«Bewegung ist trotz Schmerzen wichtig»

Interview Jeanne Fürst und Fabienne Eichelberger, 19. Januar 2023

(Symbolbild: iStock)

Chronische Schmerzen sind hartnäckig. Soziale Faktoren seien bei der Therapie deshalb wichtig, sagt der Schmerztherapeut Konrad Streitberger.

Konrad Streitberger, ab wann sind Schmerzen chronisch?
Wenn sie länger als drei Monate anhalten oder wiederkehren und eine körperliche Beeinträchtigung oder einen emotionalen Leidensdruck mit sich bringen. Sie entstehen als Folge von Verletzungen und Erkrankungen oder entwickeln sich als eigenständige Schmerzerkrankung.

Wie verbreitet sind sie?
Einer von fünf Erwachsenen leidet in Europa an chronischen Schmerzen. Manche Betroffene sind durch die Schmerzen wenig eingeschränkt, andere können mit ihnen kaum weiterleben.

Konrad Streitberger leitet das Schmerzzentrum des Inselspitals Bern.

Wie kann ein ständiger Schmerz verhindert werden?
Indem möglichst früh biologische, psychologische sowie soziale Faktoren untersucht werden, die für die weitere Schmerzentwicklung eine zentrale Rolle spielen: Zu den psychologischen Faktoren zählen etwa Angst und Stress, zum sozialen Bereich das familiäre und berufliche Umfeld.

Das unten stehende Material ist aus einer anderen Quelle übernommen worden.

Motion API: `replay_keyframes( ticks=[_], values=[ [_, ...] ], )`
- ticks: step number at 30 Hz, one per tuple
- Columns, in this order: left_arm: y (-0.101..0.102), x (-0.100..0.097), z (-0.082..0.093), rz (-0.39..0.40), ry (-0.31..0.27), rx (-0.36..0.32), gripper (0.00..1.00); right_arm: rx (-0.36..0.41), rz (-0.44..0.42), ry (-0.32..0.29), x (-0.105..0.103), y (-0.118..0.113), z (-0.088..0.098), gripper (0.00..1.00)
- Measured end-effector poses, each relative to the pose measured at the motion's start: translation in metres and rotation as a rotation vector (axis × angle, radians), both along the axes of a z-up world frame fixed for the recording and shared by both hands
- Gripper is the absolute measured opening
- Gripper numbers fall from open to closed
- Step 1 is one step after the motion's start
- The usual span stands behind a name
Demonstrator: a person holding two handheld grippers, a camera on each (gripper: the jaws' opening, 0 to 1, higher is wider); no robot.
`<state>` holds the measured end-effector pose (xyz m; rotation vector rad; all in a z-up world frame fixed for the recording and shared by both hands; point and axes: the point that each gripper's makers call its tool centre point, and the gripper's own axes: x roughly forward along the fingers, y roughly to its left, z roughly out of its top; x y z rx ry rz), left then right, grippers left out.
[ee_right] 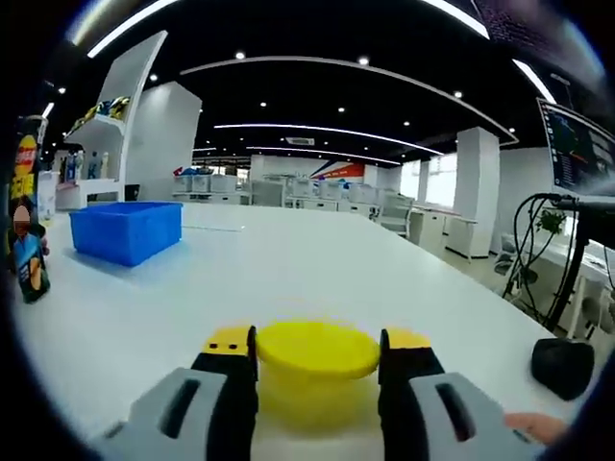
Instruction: Open the lid of the chip container on the table, take out the chips, place them into the box in front of the container, and close the lid
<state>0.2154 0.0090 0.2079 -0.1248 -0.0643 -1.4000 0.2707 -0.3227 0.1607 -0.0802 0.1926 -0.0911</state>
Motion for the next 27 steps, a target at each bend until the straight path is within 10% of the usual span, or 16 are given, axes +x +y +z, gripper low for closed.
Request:
replay_keyframes(
  ticks=[27],
  values=[
    [-0.002,0.000,-0.002,0.015,-0.011,0.021,0.48,0.095,-0.006,-0.089,0.001,0.001,0.021,0.42]
  ],
)
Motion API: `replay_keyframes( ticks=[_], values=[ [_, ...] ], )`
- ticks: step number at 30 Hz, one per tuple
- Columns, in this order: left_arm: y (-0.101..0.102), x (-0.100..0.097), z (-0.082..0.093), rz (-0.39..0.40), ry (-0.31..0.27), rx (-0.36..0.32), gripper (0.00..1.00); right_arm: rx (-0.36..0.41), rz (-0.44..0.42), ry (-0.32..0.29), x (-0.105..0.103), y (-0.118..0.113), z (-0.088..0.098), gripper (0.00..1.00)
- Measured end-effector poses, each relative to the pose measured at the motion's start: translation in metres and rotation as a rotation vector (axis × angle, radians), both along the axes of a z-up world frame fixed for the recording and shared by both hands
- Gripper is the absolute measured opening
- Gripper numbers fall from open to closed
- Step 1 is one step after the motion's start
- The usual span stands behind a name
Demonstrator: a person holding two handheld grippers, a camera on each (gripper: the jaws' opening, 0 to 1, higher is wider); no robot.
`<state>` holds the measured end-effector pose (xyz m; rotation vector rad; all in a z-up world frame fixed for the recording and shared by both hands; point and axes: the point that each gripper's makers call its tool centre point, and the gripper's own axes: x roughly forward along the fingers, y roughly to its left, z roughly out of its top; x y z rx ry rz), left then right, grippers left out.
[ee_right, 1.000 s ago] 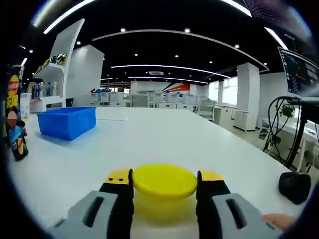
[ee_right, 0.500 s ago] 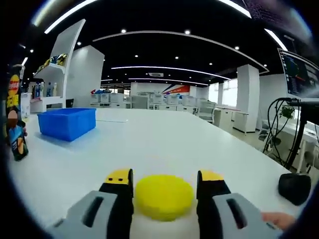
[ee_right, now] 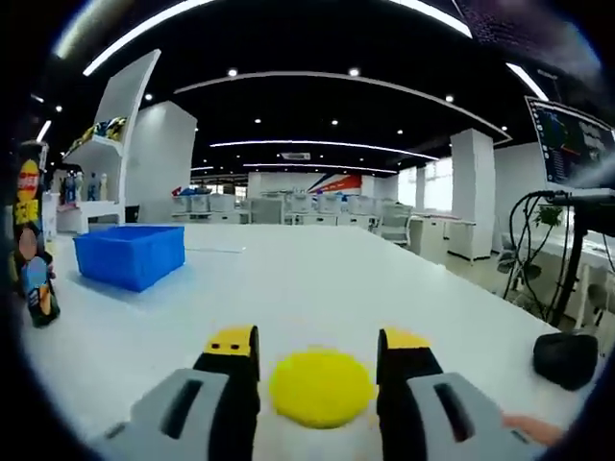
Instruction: Open the lid of the chip container on the table, take out the chips, place them into the box in front of the container, and close the lid
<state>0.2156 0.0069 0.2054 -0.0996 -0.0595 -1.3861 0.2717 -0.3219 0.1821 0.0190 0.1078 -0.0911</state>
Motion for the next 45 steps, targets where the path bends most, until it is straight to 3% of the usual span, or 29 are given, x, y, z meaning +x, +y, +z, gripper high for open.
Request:
replay_keyframes(
  ticks=[2,4,5,7,8,10,12,13,17,19,25,27,29,30,32,33,36,42,45],
  values=[
    [0.000,0.000,0.000,-0.002,0.003,0.002,0.48,0.057,0.062,-0.057,0.000,0.026,0.027,0.39],
    [0.000,0.000,0.000,-0.003,0.005,0.003,0.48,0.137,0.196,-0.131,-0.001,0.070,0.069,0.35],
    [0.000,0.000,0.000,-0.003,0.005,0.003,0.48,0.204,0.306,-0.160,-0.002,0.101,0.098,0.33],
    [0.000,0.000,0.000,-0.003,0.005,0.003,0.48,0.290,0.469,-0.189,-0.010,0.153,0.145,0.33],
    [0.000,0.000,0.000,-0.002,0.005,0.003,0.48,0.318,0.510,-0.198,-0.014,0.169,0.163,0.33],
    [0.000,0.000,0.000,-0.003,0.004,0.002,0.48,0.336,0.623,-0.257,-0.028,0.211,0.208,0.29],
    [0.000,0.000,0.000,-0.002,0.002,0.002,0.48,0.317,0.701,-0.270,-0.037,0.241,0.231,0.28],
    [0.000,0.000,0.000,-0.002,0.001,0.002,0.48,0.292,0.750,-0.244,-0.040,0.261,0.238,0.28],
    [0.000,0.000,-0.001,-0.001,-0.004,0.003,0.48,0.179,0.789,-0.130,-0.034,0.303,0.226,0.21],
    [0.000,0.000,-0.001,0.000,-0.008,0.004,0.48,0.148,0.792,-0.129,-0.031,0.314,0.219,0.19],
    [0.001,0.000,-0.002,0.003,-0.017,0.009,0.48,0.045,0.767,0.026,-0.020,0.317,0.173,0.20],
    [0.001,0.000,-0.002,0.003,-0.018,0.010,0.48,0.042,0.788,0.064,-0.021,0.319,0.164,0.19],
    [0.001,0.000,-0.003,0.003,-0.018,0.012,0.48,0.045,0.820,0.148,-0.027,0.323,0.150,0.18],
    [0.001,0.000,-0.003,0.003,-0.020,0.013,0.48,0.063,0.839,0.125,-0.026,0.326,0.155,0.15],
    [0.002,0.000,-0.003,0.004,-0.016,0.014,0.48,0.116,0.885,0.175,-0.033,0.332,0.155,0.04],
    [0.002,0.000,-0.003,0.004,-0.016,0.016,0.48,0.111,0.856,0.172,-0.028,0.327,0.156,0.01],
    [0.002,0.001,-0.003,0.002,-0.010,0.021,0.48,0.146,0.871,0.225,-0.029,0.326,0.153,0.00],
    [0.002,0.001,-0.004,0.001,-0.003,0.040,0.48,0.185,0.878,0.253,-0.034,0.320,0.152,0.00],
    [0.001,0.001,-0.004,-0.002,-0.001,0.050,0.48,0.117,0.857,0.229,-0.036,0.316,0.153,0.00]
  ],
)
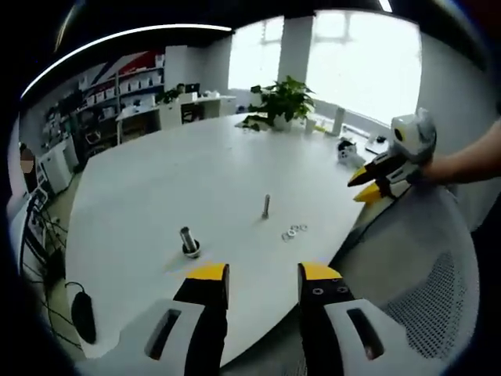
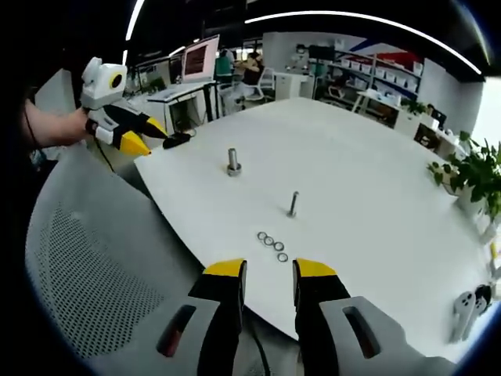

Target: Place the washer onto the threaded stud by aligning its center hole with the stud, sliding it down to the base, and recovering from edge contact or off-axis alignment until the washer reaches the visible bottom stop.

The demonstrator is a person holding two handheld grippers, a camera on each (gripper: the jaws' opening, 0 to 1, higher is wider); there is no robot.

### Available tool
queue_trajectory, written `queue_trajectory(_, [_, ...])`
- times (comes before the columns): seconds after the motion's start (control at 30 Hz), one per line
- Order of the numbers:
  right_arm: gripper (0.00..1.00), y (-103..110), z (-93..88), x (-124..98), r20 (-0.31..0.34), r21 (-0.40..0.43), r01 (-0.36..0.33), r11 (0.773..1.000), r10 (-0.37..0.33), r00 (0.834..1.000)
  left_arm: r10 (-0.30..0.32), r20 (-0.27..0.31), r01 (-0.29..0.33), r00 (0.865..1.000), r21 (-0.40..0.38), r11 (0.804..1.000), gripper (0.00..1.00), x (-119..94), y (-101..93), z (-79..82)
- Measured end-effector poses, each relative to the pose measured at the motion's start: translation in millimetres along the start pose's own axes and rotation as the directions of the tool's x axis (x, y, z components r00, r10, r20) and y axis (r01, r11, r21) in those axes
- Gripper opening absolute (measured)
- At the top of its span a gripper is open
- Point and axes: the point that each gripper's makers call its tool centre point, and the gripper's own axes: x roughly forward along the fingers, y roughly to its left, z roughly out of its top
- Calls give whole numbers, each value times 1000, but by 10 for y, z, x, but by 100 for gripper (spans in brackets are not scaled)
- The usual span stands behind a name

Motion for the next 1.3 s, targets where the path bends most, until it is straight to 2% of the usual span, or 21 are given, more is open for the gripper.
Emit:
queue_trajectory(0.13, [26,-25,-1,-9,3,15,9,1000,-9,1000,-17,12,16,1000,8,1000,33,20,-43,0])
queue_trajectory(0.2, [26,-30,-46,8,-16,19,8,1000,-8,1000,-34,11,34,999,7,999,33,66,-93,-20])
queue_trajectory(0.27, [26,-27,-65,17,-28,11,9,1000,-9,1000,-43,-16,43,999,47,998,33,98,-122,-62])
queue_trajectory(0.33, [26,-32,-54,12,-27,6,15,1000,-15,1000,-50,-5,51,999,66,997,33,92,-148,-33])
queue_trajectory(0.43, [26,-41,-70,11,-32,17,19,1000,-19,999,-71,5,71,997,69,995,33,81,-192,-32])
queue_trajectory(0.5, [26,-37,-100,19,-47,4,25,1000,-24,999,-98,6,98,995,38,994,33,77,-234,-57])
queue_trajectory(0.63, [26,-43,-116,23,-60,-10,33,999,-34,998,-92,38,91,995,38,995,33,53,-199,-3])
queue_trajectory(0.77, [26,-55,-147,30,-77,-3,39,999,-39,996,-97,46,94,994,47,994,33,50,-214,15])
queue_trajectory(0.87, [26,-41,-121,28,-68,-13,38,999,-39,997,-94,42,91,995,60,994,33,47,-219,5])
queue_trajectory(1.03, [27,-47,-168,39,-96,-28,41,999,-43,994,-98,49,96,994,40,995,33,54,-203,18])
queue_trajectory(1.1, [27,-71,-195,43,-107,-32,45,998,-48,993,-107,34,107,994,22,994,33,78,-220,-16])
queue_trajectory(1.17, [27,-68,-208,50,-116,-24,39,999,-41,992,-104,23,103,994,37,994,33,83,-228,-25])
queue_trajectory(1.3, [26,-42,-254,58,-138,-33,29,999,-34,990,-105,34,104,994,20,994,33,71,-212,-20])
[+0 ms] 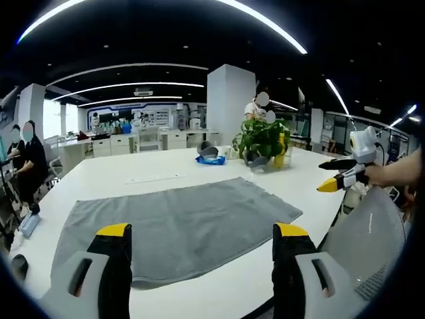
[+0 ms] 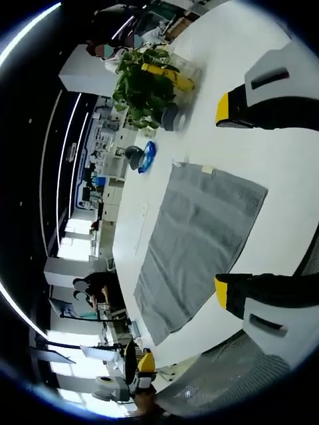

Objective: Fold the towel on the table until its edges align and the towel forms a compact rectangular stack.

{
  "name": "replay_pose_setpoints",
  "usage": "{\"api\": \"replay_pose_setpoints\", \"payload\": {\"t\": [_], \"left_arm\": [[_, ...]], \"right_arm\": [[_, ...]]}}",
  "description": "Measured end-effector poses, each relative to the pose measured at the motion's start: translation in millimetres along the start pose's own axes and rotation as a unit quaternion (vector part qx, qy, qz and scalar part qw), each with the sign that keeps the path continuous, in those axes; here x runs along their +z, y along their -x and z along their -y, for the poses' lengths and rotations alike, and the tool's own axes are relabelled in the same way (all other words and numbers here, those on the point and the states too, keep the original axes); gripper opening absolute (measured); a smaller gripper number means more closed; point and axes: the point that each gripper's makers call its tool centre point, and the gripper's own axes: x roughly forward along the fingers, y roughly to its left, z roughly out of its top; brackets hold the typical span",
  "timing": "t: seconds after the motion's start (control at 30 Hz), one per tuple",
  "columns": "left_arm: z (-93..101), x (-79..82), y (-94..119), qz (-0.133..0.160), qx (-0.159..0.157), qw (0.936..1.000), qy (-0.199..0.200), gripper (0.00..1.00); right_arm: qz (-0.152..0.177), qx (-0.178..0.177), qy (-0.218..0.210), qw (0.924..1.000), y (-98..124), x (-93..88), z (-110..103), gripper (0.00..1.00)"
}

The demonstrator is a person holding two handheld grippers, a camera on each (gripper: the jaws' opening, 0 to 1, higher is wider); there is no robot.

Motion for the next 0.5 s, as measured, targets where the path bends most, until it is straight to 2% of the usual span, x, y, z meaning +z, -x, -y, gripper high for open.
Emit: {"api": "replay_pose_setpoints", "payload": {"t": [0.1, 0.23, 0.33, 0.43, 0.47, 0.5], "left_arm": [[4.3, -0.8, -0.6, -0.002, -0.011, 0.9999, 0.0, 0.9], [6.0, -2.7, -1.7, -0.01, -0.012, 0.9998, -0.01, 0.89], [8.1, -2.6, -2.5, -0.01, -0.019, 0.9998, -0.005, 0.89], [11.2, -4.8, -3.5, -0.017, -0.026, 0.9995, -0.011, 0.89], [10.8, -4.2, -3.4, -0.015, -0.025, 0.9995, -0.013, 0.89], [8.5, -2.0, -2.8, -0.01, -0.019, 0.9997, -0.015, 0.89]], "right_arm": [[-0.006, -0.008, -0.002, 1.0, 0.0, -2.7, 2.3, 0.9], [-0.018, -0.009, 0.019, 0.9996, 0.5, -3.2, -3.9, 0.9], [-0.019, -0.011, 0.025, 0.9994, 1.1, -3.9, 3.7, 0.89], [-0.004, -0.003, 0.018, 0.9998, 2.8, 2.1, 2.3, 0.88], [0.012, -0.002, 0.017, 0.9998, 3.2, 7.8, 1.6, 0.88], [0.013, -0.002, 0.017, 0.9998, 4.0, 8.3, 2.3, 0.88]]}}
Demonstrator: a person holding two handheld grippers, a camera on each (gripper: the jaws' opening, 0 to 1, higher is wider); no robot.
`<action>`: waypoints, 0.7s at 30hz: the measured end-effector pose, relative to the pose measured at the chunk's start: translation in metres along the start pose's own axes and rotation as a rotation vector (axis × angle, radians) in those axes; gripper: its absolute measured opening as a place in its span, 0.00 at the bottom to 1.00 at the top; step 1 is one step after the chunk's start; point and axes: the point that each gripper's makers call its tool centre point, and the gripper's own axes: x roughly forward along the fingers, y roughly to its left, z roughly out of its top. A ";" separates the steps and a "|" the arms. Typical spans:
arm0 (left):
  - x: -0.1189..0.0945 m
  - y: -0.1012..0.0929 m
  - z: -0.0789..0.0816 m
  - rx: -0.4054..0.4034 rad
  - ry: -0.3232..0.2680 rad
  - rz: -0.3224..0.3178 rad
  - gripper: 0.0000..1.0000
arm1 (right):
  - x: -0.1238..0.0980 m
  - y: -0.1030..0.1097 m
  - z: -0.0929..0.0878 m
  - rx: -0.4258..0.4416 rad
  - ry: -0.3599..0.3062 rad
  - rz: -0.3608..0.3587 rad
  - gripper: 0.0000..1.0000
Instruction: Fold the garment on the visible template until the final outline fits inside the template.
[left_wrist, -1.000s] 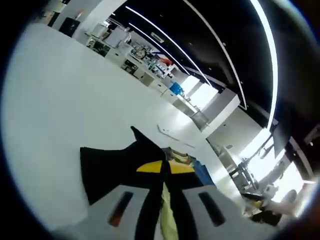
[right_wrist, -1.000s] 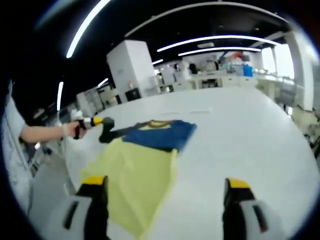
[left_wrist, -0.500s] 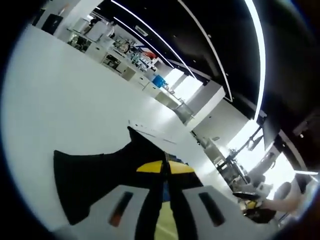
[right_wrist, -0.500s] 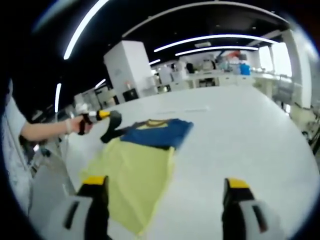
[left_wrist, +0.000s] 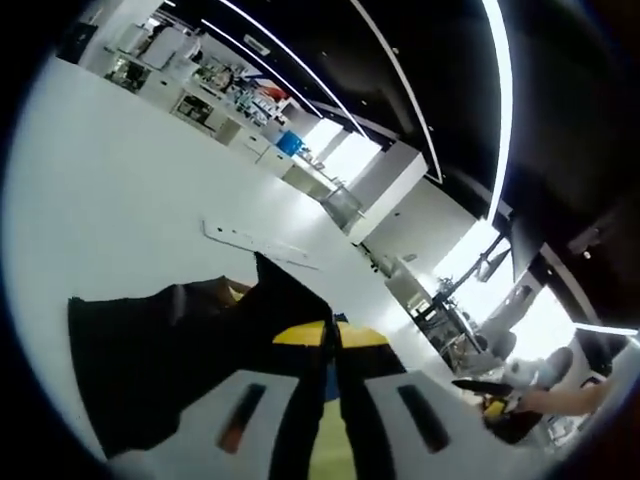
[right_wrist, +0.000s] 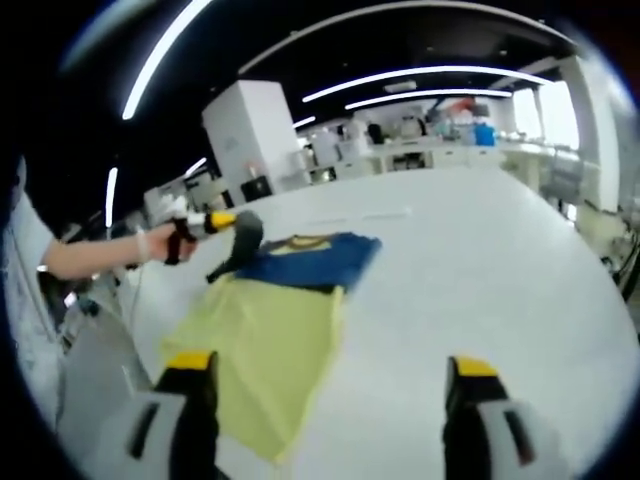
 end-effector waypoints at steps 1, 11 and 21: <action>0.004 -0.005 -0.001 0.000 0.001 -0.010 0.00 | 0.000 0.000 -0.001 0.001 0.001 -0.001 0.94; 0.036 -0.029 -0.007 -0.008 -0.004 -0.060 0.00 | -0.002 0.001 -0.009 0.015 0.012 0.000 0.94; 0.073 -0.051 -0.019 -0.026 0.010 -0.109 0.00 | -0.006 -0.004 -0.013 0.025 0.015 -0.008 0.94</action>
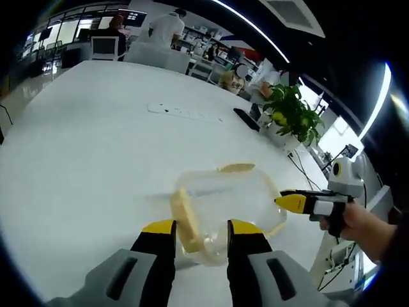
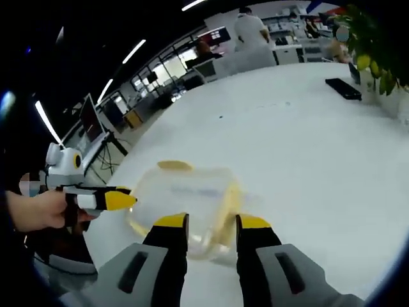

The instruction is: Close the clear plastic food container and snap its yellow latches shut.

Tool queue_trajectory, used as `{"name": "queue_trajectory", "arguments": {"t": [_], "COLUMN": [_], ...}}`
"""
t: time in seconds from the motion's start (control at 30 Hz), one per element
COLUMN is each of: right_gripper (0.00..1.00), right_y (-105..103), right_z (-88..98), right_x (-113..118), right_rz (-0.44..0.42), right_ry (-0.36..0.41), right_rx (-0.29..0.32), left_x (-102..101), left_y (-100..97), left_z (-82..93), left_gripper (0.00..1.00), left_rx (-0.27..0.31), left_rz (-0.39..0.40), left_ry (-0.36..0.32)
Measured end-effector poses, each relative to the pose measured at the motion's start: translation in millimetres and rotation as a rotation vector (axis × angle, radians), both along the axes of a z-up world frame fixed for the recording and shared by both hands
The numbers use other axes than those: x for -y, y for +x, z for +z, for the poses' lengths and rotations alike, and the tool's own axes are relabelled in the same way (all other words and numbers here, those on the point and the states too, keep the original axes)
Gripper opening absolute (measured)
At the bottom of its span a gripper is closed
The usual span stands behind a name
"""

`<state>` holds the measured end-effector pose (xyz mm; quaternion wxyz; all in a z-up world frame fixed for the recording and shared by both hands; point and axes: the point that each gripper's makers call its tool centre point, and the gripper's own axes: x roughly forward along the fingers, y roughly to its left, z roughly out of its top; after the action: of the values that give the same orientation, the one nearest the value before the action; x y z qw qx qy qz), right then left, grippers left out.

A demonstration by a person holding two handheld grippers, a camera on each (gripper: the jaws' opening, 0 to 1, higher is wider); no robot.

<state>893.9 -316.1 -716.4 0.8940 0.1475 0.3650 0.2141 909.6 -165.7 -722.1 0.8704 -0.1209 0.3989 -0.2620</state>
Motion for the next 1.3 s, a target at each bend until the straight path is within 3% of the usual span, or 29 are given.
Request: {"name": "queue_trajectory", "arguments": {"t": [0.33, 0.57, 1.13, 1.17, 1.2, 1.3], "right_gripper": [0.26, 0.25, 0.23, 0.21, 0.21, 0.21], "right_y": [0, 1, 0, -2, 0, -1], "right_z": [-0.7, -1.8, -1.5, -3.6, -5.3, -6.3], "right_x": [0, 0, -2, -4, -3, -4], "right_rz": [-0.016, -0.028, -0.024, -0.015, -0.030, -0.013], "right_ry": [0.009, 0.027, 0.026, 0.036, 0.055, 0.036], "right_rx": [-0.015, -0.043, -0.075, -0.097, -0.105, -0.113], "left_x": [0, -1, 2, 12, -2, -4], "left_y": [-0.1, -0.8, -0.5, -6.8, -3.5, -4.8], "left_z": [-1.4, -3.8, -4.4, 1.6, 1.2, 3.6], "left_gripper": [0.24, 0.23, 0.20, 0.18, 0.17, 0.17], "left_rx": [-0.021, -0.071, -0.072, -0.097, -0.088, -0.085], "left_rz": [0.026, 0.065, 0.053, -0.006, 0.050, 0.035], "left_ry": [-0.010, -0.053, -0.029, -0.082, -0.031, -0.022]}}
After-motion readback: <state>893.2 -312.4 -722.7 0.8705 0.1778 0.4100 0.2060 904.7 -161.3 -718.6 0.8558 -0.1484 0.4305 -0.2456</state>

Auf körperlicher Ebene gilt es, starke akute Schmerzen rasch mit Medikamenten zu behandeln und den Körper zu kräftigen.

Bewegung ist also trotz Schmerzen wichtig?
Ja. Die Betroffenen sollten sich jedoch mit den Behandelnden absprechen und abklären lassen, ob Verletzungen vorliegen, die sich verschlimmern könnten. Ist das nicht der Fall, besteht keine Gefahr für eine Verstärkung der Schmerzen. Aber: Langfristiges Schonen führt eher zu einer Chronifizierung.

Welche Therapien helfen, wenn Schmerzen chronisch sind?
Physiotherapie, psychologische und sozialarbeiterische Begleitung sind essenziell. Patientinnen und Patienten sollen lernen, den Schmerz als Begleiter zu akzeptieren, und Strategien entwickeln, die ihnen ermöglichen, das Leben trotzdem zu geniessen. Das klingt anspruchsvoll. Ist es auch! Es erfordert viel Kraft und Initiative der Betroffenen. Chronische Schmerzen lassen sich nicht wegzaubern. Deshalb ist es nicht das Ziel, die Patienten zu heilen, sondern ihre Lebensqualität zu verbessern. Dabei ist die soziale Unterstützung wichtig, die leider oft zu wenig beachtet wird.

Was müsste geschehen?
Hat jemand einen Monat Schmerzen und ist nicht im sozialen Leben integriert, ist es höchste Zeit, etwas zu unternehmen. Ansonsten ist das Risiko gross, dass sich die Schmerzen durch Stress und Depressionen verstärken. Um dies zu verhindern, wurde ein Präventionsprojekt mit der Gesundheitsförderung Schweiz lanciert.